Mercredi 23 octobre 2019
Concerts & dépendances
Mozart, trois versions de la vie
vendredi 27 avril 2012 à 10h43

Après Philippe Herreweghe le mois dernier avec son Orchestre des Champs-Elysées, Christoph Eschenbach dirige l’Orchestre de Paris dans les trois dernières Symphonies de Mozart. Trois chefs-d’œuvre composés en six semaines (juillet-août 1788) par un génie dans le creux de la vague (l’empereur a détesté Don Giovanni), tout cela pour la beauté du geste (on s’est longtemps demandé s’il les avait entendu jouer) : le concept se tient. Pour l’orchestre et le chef, en tout cas, une gageure : trois fois quarante minutes de travail au petit point, avec l’obligation de bien montrer que Mozart livre là trois versions de la vie, aussi différentes dans leur atmosphère que dans leur architecture.
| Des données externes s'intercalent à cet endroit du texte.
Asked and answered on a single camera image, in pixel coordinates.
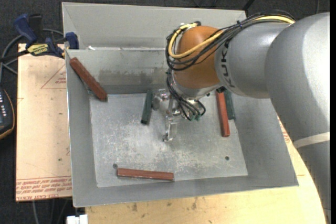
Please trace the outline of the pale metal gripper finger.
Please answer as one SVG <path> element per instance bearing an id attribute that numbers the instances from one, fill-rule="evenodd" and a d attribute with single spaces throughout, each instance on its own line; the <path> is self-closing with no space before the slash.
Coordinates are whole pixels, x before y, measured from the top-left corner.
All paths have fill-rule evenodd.
<path id="1" fill-rule="evenodd" d="M 157 111 L 160 108 L 161 102 L 168 101 L 170 93 L 167 89 L 158 89 L 153 93 L 152 109 Z"/>
<path id="2" fill-rule="evenodd" d="M 168 114 L 165 117 L 165 133 L 163 135 L 163 141 L 169 142 L 176 137 L 178 119 L 175 116 Z"/>
Comme cadeau de retrouvailles avec son ancien chef titulaire, l’orchestre offre ses plus belles sonorités : quels bois, quelles cordes ! Comme à son habitude, Eschenbach soigne le détail et traite en romantique une musique qui ne l’est pas encore. Et pourtant, à certains moments, on jurerait qu’il a écouté Herreweghe.

François Lafon

Paris, Salle Pleyel, 25 et 26 avril.